YOUR OBJECTIVE: In full and without changes, output the data.

DATA SEGMENT:
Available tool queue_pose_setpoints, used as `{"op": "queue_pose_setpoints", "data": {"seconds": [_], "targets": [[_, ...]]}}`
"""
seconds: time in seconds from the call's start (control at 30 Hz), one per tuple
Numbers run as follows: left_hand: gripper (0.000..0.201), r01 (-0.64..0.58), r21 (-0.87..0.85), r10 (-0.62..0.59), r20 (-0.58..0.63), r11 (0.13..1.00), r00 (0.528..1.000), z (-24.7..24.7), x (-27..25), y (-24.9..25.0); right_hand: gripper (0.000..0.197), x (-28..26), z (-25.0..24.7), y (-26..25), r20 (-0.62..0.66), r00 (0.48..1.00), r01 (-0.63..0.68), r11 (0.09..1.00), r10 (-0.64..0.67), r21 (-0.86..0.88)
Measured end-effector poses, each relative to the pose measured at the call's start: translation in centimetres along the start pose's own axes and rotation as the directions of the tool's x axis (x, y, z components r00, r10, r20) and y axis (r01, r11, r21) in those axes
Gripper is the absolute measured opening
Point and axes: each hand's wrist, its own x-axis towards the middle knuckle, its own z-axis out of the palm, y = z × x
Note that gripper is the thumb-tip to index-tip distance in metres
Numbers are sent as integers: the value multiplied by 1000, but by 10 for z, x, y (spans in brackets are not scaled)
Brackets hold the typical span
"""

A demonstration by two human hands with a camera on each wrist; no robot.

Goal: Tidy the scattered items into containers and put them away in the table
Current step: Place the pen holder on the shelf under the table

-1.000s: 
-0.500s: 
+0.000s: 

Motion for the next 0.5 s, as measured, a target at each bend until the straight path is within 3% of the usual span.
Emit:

RESPONSE AREA:
Available tool queue_pose_setpoints, used as `{"op": "queue_pose_setpoints", "data": {"seconds": [_], "targets": [[_, ...]]}}`
"""
seconds: time in seconds from the call's start (control at 30 Hz), one per tuple
Numbers run as follows: left_hand: gripper (0.000..0.201), r01 (-0.64..0.58), r21 (-0.87..0.85), r10 (-0.62..0.59), r20 (-0.58..0.63), r11 (0.13..1.00), r00 (0.528..1.000), z (-24.7..24.7), x (-27..25), y (-24.9..25.0); right_hand: gripper (0.000..0.197), x (-28..26), z (-25.0..24.7), y (-26..25), r20 (-0.62..0.66), r00 (0.48..1.00), r01 (-0.63..0.68), r11 (0.09..1.00), r10 (-0.64..0.67), r21 (-0.86..0.88)
Measured end-effector poses, each relative to the pose measured at the call's start: translation in centimetres along the start pose's own axes and rotation as the directions of the tool's x axis (x, y, z components r00, r10, r20) and y axis (r01, r11, r21) in those axes
Gripper is the absolute measured opening
Point and axes: each hand's wrist, its own x-axis towards the middle knuckle, its own z-axis out of the palm, y = z × x
Note that gripper is the thumb-tip to index-tip distance in metres
Numbers are sent as integers: the value multiplied by 1000, but by 10 for z, x, y (spans in brackets are not scaled)
Brackets hold the typical span
"""

A demonstration by two human hands with a camera on each wrist; no robot.

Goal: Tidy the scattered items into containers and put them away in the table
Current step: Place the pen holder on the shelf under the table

-1.000s: 
-0.500s: 
+0.000s: 

Motion for the next 0.5 s, as measured, a target at each bend until the straight path is within 3% of the usual span.
Emit:

What came before is the finished answer.